Cardiff University has installed metal cages by warm air vents on campus to stop homeless people sleeping by them.
Students say they are “disgusted” by the move but the university claims the grilles, outside a chemistry building, are necessary for health and safety.
Student Lewis Hopkins, who blogged about the cages after spotting them on his daily walk to university, said he was “sickened”.
“The homeless people are never there in the day, it’s only overnight,” he told The Independent.
“They never caused any trouble, never littered nor gathered in groups,” he added.
“They were just content with finding a warm place to sleep at night.”
A Cardiff University spokesperson stressed that the grilles were installed outside the Sir Martin Evans building “in the interests of health and safety”, not to deter homeless people.“The area covered by the safety grilles are not hot air vents but boiler flue vents that can potentially produce products of combustion - diluted amounts of carbon monoxide being one of these - as part of the diluted boiler flue gases,” he added.
“These vents are considered safe in normal use due to the type of flue dilution system being used but there could potentially be an increased risk if people are sleeping right next to the grilles for very long periods.”

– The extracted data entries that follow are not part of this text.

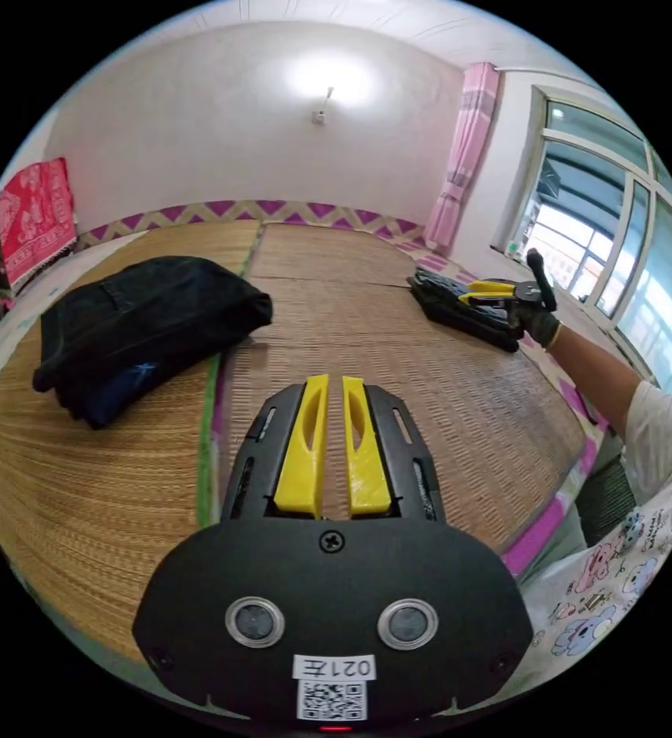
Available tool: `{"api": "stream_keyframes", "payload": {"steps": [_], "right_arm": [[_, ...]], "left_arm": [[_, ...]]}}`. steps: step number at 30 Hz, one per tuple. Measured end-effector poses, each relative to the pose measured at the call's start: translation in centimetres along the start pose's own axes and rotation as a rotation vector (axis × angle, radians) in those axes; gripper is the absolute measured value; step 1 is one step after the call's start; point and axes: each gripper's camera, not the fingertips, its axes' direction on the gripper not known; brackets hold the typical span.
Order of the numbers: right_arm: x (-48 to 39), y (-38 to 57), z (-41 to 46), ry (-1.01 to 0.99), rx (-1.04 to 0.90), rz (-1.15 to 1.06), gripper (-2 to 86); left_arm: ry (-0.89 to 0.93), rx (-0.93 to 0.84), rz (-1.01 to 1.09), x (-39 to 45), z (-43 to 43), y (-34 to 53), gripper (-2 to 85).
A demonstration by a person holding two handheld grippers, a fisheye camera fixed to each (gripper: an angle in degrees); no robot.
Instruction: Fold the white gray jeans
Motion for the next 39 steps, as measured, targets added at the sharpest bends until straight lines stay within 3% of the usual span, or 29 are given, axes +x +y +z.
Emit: {"api": "stream_keyframes", "payload": {"steps": [9,15,23,27,33,37,39], "right_arm": [[-3.3,-3.0,6.0,-0.001,-0.068,-0.175,15.0],[-1.1,-3.5,6.2,-0.042,-0.024,-0.047,10.5],[7.9,-1.3,-1.6,-0.263,0.141,0.277,1.3],[7.2,0.4,-9.4,-0.286,0.180,0.211,1.0],[-6.2,1.5,-17.5,-0.425,0.092,-0.003,1.0],[-19.5,1.8,-16.9,-0.509,-0.050,-0.144,1.4],[-22.8,2.6,-16.9,-0.496,-0.025,-0.169,1.8]], "left_arm": [[0.051,-0.102,-0.023,2.5,4.4,4.4,-0.9],[0.064,-0.121,-0.045,2.6,5.7,6.8,-1.0],[0.106,-0.124,-0.049,3.7,7.4,8.4,-1.0],[0.167,-0.117,-0.042,4.9,8.3,9.2,-1.0],[0.371,-0.089,-0.054,7.8,9.6,10.4,-1.0],[0.355,-0.067,-0.111,8.0,8.8,12.6,-1.0],[0.332,-0.061,-0.143,7.5,8.2,13.9,-1.0]]}}
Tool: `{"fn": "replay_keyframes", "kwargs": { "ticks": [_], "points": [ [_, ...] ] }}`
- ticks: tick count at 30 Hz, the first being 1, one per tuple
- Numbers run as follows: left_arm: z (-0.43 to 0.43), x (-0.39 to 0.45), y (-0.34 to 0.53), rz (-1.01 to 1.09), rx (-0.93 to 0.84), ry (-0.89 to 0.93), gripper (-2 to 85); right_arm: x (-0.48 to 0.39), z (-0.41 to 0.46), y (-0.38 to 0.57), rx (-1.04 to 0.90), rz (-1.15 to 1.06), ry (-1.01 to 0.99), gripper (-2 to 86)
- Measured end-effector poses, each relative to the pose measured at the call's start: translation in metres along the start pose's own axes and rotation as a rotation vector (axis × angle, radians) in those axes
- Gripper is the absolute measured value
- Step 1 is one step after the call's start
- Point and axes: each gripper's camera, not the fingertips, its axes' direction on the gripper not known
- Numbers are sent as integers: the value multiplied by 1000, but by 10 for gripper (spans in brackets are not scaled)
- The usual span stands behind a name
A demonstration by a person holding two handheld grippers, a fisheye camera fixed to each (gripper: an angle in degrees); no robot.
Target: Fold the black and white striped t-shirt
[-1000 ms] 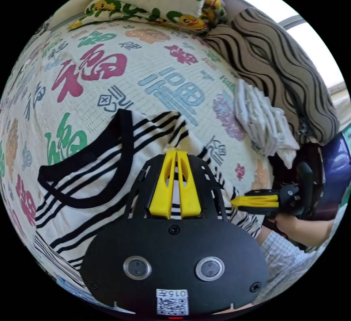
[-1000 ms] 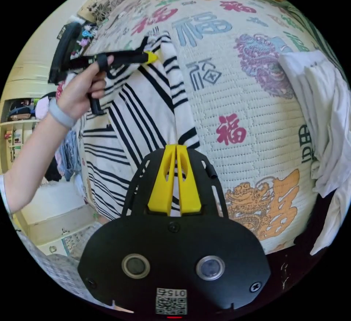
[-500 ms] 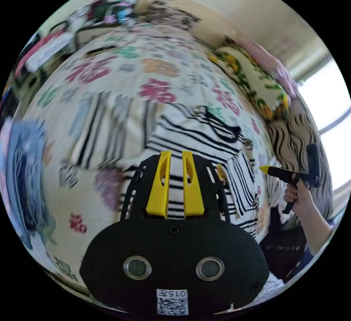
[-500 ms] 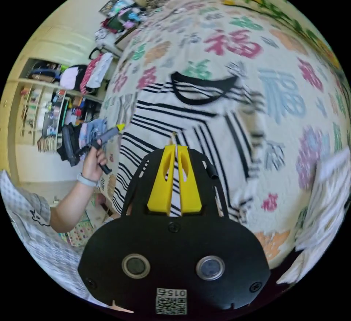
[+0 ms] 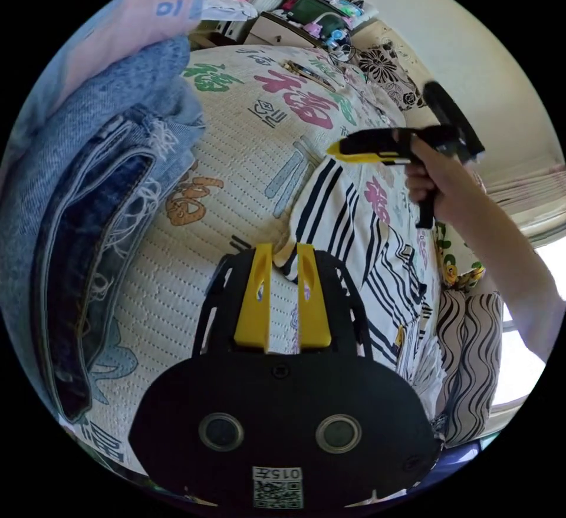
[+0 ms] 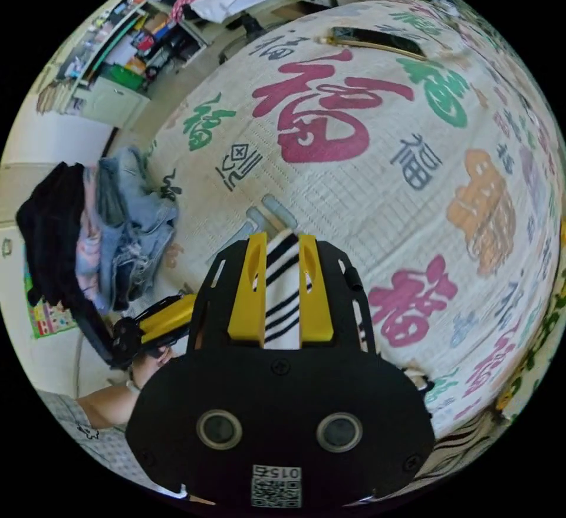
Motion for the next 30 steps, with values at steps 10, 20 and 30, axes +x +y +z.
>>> {"fn": "replay_keyframes", "kwargs": {
  "ticks": [10,20,30],
  "points": [
    [-83,42,14,148,142,59,-5,25,-21,-4,56,-76,-12,-7],
    [-126,203,93,562,115,189,-6,155,-77,177,299,240,-242,-9],
    [4,302,180,675,-227,105,-5,230,-22,274,278,505,-335,19]
  ]
}}
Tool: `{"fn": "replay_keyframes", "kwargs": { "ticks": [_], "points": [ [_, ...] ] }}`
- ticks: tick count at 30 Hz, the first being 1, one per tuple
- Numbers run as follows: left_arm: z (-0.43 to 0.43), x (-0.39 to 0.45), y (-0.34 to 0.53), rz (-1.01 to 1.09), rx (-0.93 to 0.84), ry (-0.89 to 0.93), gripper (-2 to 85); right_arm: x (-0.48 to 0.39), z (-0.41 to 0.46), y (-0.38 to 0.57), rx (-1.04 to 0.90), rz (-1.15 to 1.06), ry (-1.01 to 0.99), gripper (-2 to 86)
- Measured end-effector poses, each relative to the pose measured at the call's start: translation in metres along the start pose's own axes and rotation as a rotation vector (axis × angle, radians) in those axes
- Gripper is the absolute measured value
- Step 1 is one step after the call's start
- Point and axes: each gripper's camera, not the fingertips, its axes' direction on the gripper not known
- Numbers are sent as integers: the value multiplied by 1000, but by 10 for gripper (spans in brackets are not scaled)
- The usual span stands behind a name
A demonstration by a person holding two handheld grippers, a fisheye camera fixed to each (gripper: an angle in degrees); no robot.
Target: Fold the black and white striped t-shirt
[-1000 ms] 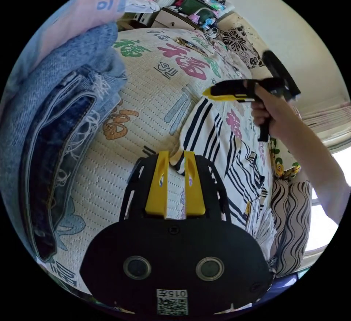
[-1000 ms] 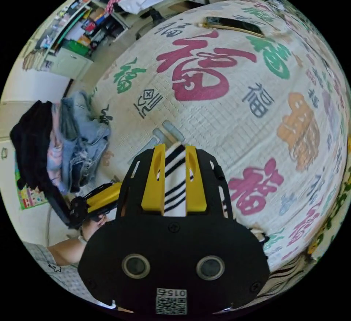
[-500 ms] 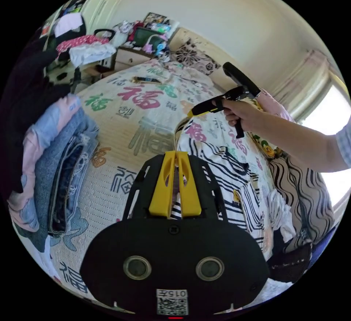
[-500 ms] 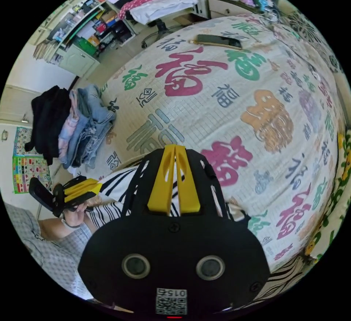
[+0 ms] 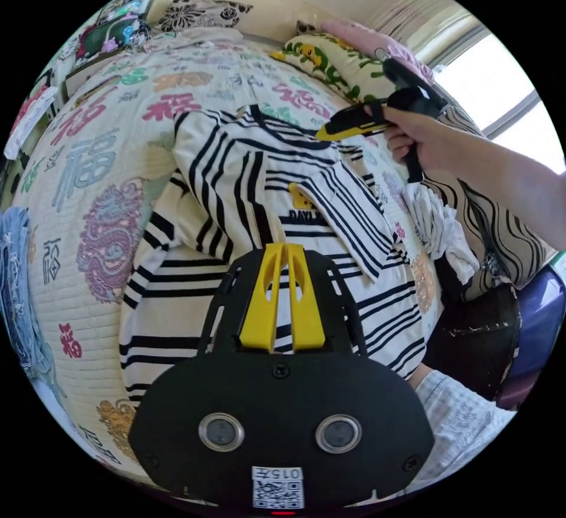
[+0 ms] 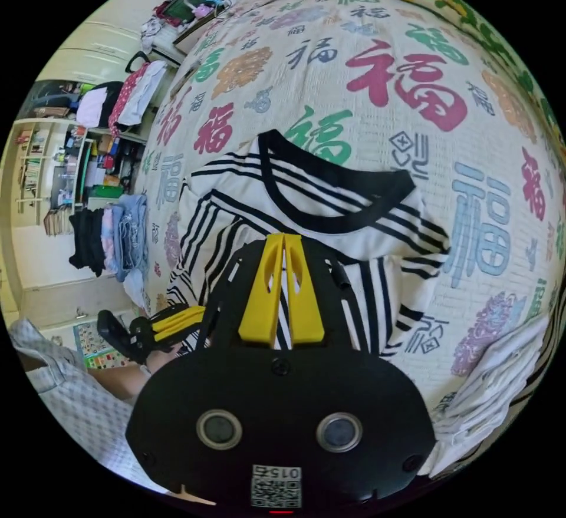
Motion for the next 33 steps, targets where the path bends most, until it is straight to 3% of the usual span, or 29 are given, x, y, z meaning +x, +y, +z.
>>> {"fn": "replay_keyframes", "kwargs": {
  "ticks": [4,8,15,22,25,28,33],
  "points": [
    [4,3,-6,3,-3,6,-5,-28,25,-26,-59,-140,-25,72],
    [7,1,-16,7,-35,7,-6,-46,49,-44,-175,-193,84,25],
    [4,26,-35,82,16,27,-7,-19,-42,-10,16,-53,98,-6],
    [53,40,-52,67,-83,53,-5,23,-34,21,-122,94,170,33],
    [33,32,-60,41,22,93,2,7,-49,13,-23,35,182,74],
    [23,5,-72,-58,72,2,36,-18,-54,-13,23,-105,135,82],
    [62,-27,-88,-54,-84,-163,29,-50,-19,-71,-101,-236,139,75]
  ]
}}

He said the university had been working with security staff on the issue and said the cages would reduce risks to anyone sleeping nearby.
The controversy comes after a Tesco in London provoked outrage with “anti-homeless spikes” outside a shop, following a similar move outside a flat development.
The supermarket denied the one-inch metal studs were to stop rough sleepers, saying they were aimed to stop groups drinking outside and intimidating customers. Tesco removed the studs following protests and said it would find “a different solution”.